Although the late Steve Jobs once commented that seven-inch tablets are dead on arrival, it seems that they are surviving pretty well. While some seven-inch tablets failed to make an impact, Samsung Galaxy Tabs on the other hand appear to be very well-received and doing well. Having said that, the Samsung Galaxy Tab 7.0 Plus picked up from where the original Galaxy Tab left off and improved quite a lot to take on the ever-increasing competition in the market.
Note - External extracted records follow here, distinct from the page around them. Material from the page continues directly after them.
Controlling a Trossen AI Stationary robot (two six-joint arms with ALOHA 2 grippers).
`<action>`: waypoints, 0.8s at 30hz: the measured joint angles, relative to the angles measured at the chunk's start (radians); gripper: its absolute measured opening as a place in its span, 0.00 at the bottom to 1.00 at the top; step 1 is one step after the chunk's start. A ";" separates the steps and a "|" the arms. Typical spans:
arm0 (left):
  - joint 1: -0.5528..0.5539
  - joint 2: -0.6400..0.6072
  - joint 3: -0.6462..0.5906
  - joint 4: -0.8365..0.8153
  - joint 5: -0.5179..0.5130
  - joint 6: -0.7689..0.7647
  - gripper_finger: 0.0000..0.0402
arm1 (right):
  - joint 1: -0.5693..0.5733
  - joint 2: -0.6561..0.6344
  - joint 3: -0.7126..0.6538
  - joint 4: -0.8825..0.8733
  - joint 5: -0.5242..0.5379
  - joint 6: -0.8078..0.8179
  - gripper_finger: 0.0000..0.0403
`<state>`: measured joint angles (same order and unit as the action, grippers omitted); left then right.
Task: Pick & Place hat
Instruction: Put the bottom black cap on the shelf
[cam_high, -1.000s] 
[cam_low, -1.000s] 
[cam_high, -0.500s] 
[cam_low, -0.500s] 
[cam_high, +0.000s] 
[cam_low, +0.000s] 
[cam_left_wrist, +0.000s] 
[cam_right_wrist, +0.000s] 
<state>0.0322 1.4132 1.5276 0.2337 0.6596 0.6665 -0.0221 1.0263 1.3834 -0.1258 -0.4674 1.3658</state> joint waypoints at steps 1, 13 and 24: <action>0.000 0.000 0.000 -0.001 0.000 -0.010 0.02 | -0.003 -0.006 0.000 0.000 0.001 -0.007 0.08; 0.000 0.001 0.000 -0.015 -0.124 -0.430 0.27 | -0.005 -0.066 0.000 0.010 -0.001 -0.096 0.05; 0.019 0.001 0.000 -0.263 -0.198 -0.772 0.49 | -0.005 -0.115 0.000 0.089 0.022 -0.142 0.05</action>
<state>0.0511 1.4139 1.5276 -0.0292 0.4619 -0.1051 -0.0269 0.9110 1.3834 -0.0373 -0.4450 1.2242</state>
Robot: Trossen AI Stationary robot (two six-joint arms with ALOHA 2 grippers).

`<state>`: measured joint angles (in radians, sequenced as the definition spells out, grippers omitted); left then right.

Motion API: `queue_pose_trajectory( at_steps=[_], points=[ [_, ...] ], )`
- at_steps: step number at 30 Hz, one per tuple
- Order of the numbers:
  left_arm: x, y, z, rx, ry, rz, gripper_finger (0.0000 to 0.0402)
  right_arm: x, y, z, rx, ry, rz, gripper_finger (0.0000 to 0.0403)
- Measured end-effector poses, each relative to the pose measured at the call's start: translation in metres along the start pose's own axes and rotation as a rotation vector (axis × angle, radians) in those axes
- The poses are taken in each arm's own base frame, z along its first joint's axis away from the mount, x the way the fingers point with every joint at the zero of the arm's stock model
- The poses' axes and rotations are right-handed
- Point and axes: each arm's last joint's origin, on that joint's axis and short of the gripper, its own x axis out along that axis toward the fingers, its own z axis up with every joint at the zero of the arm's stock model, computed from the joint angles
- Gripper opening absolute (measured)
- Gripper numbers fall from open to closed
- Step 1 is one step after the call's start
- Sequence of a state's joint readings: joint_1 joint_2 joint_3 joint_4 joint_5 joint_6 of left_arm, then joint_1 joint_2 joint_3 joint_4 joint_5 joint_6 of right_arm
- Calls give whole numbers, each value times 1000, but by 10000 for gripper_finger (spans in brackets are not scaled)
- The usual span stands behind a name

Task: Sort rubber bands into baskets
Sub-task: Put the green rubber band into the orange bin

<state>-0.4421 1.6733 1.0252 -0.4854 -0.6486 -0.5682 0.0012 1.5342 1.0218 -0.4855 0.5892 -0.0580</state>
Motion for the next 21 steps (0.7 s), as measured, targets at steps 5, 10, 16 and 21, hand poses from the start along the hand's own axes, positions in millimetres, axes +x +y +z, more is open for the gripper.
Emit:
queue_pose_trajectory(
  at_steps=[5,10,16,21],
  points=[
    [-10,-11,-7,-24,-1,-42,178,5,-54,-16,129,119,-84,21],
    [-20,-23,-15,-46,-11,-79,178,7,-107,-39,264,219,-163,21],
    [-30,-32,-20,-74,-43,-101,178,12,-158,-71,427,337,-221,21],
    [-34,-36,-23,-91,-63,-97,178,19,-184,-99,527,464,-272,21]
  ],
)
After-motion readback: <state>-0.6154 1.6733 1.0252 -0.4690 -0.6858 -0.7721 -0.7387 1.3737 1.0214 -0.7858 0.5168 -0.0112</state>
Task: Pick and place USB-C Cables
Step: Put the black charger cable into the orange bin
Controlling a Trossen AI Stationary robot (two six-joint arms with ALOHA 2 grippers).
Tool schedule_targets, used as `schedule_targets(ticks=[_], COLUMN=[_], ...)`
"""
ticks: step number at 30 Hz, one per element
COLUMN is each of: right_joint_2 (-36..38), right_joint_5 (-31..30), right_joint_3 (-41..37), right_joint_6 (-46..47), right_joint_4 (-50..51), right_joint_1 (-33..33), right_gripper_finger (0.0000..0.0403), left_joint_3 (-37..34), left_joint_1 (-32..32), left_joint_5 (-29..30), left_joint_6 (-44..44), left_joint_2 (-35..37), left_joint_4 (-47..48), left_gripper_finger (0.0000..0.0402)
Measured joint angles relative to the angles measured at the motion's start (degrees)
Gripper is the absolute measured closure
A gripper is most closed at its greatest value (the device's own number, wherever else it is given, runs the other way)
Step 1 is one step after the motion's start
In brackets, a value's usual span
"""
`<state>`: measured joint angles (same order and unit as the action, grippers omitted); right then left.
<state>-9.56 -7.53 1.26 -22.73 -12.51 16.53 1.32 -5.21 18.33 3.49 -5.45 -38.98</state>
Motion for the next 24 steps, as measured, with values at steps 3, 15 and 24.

The Samsung Galaxy Tab 7.0 Plus won us over with its slim and lightweight form factor, an important consideration for consumers facing more options to choose from. While Android Honeycomb is not what we would have expected on the Galaxy Tab 7.0 Plus, it still delivers a satisfactory user experience and is definitely a better option than Gingerbread on the HTC Flyer. Performance wise, the Galaxy Tab 7.0 Plus is a very capable multimedia device with a rather good battery life. The Exynos dual-core processor is one of the best processors available on mobile devices today as it blazed the competition in the various performance benchmarks.
In its bid to keep the Galaxy Tab 7.0 Plus as portable as possible, Samsung took a hit with the build quality of the Galaxy Tab 7.0 Plus. Ironically, the company has shown that it is possible to build a more solid device such as its upcoming Galaxy Tab 7.7. The Galaxy Tab 7.7 comes encased with a metallic back, which is miles ahead in terms of aesthetics and feel. It is also a pity that Samsung missed out a chance to showcase its Super AMOLED Plus screen technology, which might be better than the PLS LCD technology deployed on the Galaxy Tab 7.0 Plus.
The occasional sluggish performance on the Galaxy Tab 7.0 Plus irked us a little although we have expected it from our experience with the Galaxy Tab 10.1. A possible explanation could originate from Samsung's TouchWiz interface hogging unnecessary system resources, causing the lags we experienced during our time with the Galaxy Tab 7.0 Plus.
The Samsung Galaxy Tab 7.0 Plus is available now at S$768 (inclusive of GST) without line contract. When compared to other seven-inch tablets, the Samsung Galaxy Tab7.0 Plus is an attractive purchase. It trumps the $598 Huawei MediaPad and $449 Acer Iconia Tab A100 with a longer lasting battery and better overall performance. The $668 BlackBerry PlayBook cannot compete in terms of apps availability and needs a BlackBerry smartphone to access basic functions such as email and calendar. The $899 HTC Flyer runs on a single-core processor and Gingerbread operating system, which can be considered dated in these times.
More importantly, the Samsung Galaxy Tab 7.0 Plus functions as a phone as well, allowing you to make and receive calls on the device. This unique proposition cannot be found on any other competing tablets in the market. For its price, the overall package is hard to beat except for the upcoming Galaxy Tab 7.7.